Which blood tests do you really need? And how often should you get them done?
By Laura Entis
detail of hand in blue nitrile glove holding vile of bloodPhoto: Shutterstock
Sometimes it may feel like almost every visit to the doctor includes a dreaded blood draw. Blood tests can reveal a lot about the state of your health. But whether you should get a specific test (and how often) depends on your health and medical history; more is not always better.
Here’s what to know about three blood tests everyone should get and three others you may want to consider.
Complete Blood Count
A complete blood count (CBC) measures red and white blood cells as well as platelets. It can help identify infections, conditions like anemia, and even blood cancer.
The test “also looks at kidney and liver function, thyroid function, and electrolytes such as potassium, sodium, and calcium,” says Stephen Kopecky, MD, a cardiologist at the Mayo Clinic in Rochester, Minn.
How often should you get one? It depends. If you’re in good health, “every two to three years is fine,” Kopecky says. But if you have a condition such as kidney disease that needs to be monitored more closely or if you’re on certain medications, including some prescription drugs for high blood pressure or cholesterol, “it should be done annually.”
Metabolic Panel
A basic metabolic panel is used to assess glucose levels and can screen for diabetes and prediabetes, as well as lung and kidney function. A comprehensive panel includes all of the above plus six different tests of liver function. Both measure electrolytes and typically require fasting.
How often should you get one? The U.S. Preventive Services Task Force recommends every three years for adults who are obese or overweight but have normal glucose levels. Some other experts recommend that schedule for everyone 45 and older.
Lipid Panel
A lipid panel, which may require fasting beforehand, measures cholesterol and triglyceride levels. High or borderline high results can indicate an increased risk of heart disease.
How often should you get one? Every year for those over 65, according to the National Institutes of Health.
A1C
An A1C test measures your average blood sugar levels over the past three months and can be a useful tool for diagnosing diabetes and prediabetes. It doesn’t require fasting, Kopecky says. But it’s often not covered by Medicare, says Matthew Weissman, MD, site chair of the department of medicine at Mount Sinai Beth Israel Hospital and Mount Sinai Downtown.

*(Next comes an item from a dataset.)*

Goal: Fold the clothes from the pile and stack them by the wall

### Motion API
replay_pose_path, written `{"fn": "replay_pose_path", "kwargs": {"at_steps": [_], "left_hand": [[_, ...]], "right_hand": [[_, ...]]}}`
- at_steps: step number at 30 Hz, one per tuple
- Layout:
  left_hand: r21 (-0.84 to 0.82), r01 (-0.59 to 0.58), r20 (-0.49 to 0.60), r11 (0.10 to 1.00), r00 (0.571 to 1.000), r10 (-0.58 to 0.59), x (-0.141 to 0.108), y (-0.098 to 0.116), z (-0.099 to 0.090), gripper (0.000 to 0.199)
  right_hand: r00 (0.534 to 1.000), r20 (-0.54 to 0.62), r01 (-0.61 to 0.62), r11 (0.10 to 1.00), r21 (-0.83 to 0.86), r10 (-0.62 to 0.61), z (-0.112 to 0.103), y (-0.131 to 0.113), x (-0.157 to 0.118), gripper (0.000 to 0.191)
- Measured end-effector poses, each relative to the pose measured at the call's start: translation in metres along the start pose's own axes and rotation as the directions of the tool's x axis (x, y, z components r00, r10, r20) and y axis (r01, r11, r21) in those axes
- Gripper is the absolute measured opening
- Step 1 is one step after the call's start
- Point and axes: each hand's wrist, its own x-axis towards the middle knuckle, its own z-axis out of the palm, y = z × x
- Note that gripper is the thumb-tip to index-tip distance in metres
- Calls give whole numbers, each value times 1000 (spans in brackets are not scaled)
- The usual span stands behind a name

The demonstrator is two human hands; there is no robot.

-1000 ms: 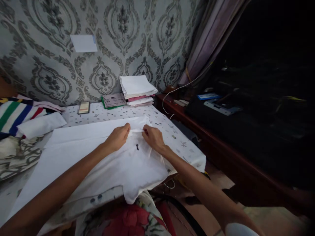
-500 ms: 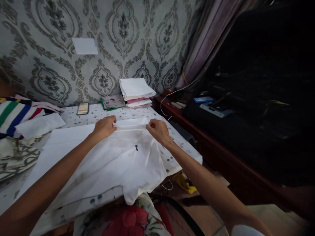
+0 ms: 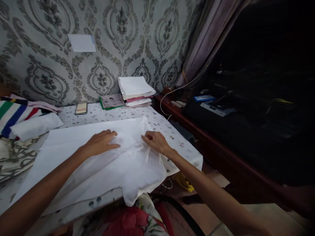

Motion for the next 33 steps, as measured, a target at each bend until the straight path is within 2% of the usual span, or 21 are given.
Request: {"fn": "replay_pose_path", "kwargs": {"at_steps": [2,4,6,9,12,14,18,21,24,27,30,33], "left_hand": [[-68,-83,-103,994,992,76,16,-1,1,41],[-101,-131,-206,986,973,108,38,1,9,38],[-93,-122,-277,988,956,92,61,6,24,38],[-15,-45,-271,999,962,40,84,11,50,46],[78,23,-203,997,979,-7,88,9,70,62],[103,43,-173,994,985,-25,86,5,74,68],[100,53,-158,994,987,-36,79,-3,71,68],[56,21,-176,998,984,-11,73,-10,69,61],[-30,-31,-226,999,974,23,65,-16,67,57],[-109,-149,-330,983,938,106,63,-9,64,48],[-166,-309,-362,936,902,233,77,20,61,35],[-229,-405,-326,885,889,323,104,59,62,27]], "right_hand": [[996,-70,66,993,97,-59,5,-1,24,39],[988,-108,124,982,146,-109,19,-6,51,40],[986,-95,144,985,92,-135,38,-10,77,44],[997,7,75,993,-87,-74,62,-5,106,54],[998,40,-41,983,-178,49,71,18,122,63],[994,36,-90,976,-199,99,71,34,128,64],[992,-13,-123,990,-69,123,64,51,139,56],[983,-84,-163,987,14,164,48,55,138,50],[963,-173,-200,978,57,207,21,61,108,48],[943,-268,-177,979,102,199,1,62,42,40],[953,-233,-189,981,33,191,0,48,-36,24],[948,-224,-250,964,-92,225,15,24,-88,20]]}}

Who should get one? The Centers for Disease Control and Prevention recommends everyone over 45 get at least a baseline A1C. If your result is normal but you have risk factors such as being overweight, the agency advises repeating the test every three years.
TSH
A TSH (thyroid-stimulating hormone) test can flag dysfunction of the thyroid gland, either overactivity (hyperthyroidism) or underactivity (hypothyroidism), says C. Noel Bairey Merz, MD, director of the Barbra Streisand Women’s Heart Center at Cedars-Sinai in Los Angeles. While treatable and rarely life-threatening, a thyroid imbalance “affects pretty much every organ system,” Bairey Merz says, which can lead to a wide range of symptoms, including weight changes and sleep problems.
Who should get one? If you have a family history of thyroid disease, Weissman recommends getting tested every few years. If you don’t and you’re asymptomatic, the evidence on regular screening is insufficient. “For many aging adults, it is a reasonable screening test,” Bairey Merz says.
Vitamin D
Testing for vitamin D is somewhat controversial. Proponents, including Kopecky, say it can be useful for flagging a common deficiency. Critics, Bairey Merz included, point to randomized trials that have raised questions about the health benefits of taking vitamin D supplements.
Who should get one? In Weissman’s practice, he generally recommends the test only for those with osteoporosis to ensure vitamin D deficiency isn’t a potential cause. “There has been mixed data around what diseases supplementing vitamin D can actually help,” he says.
Editor’s Note: This article also appeared in the February 2024 issue of Consumer Reports On Health.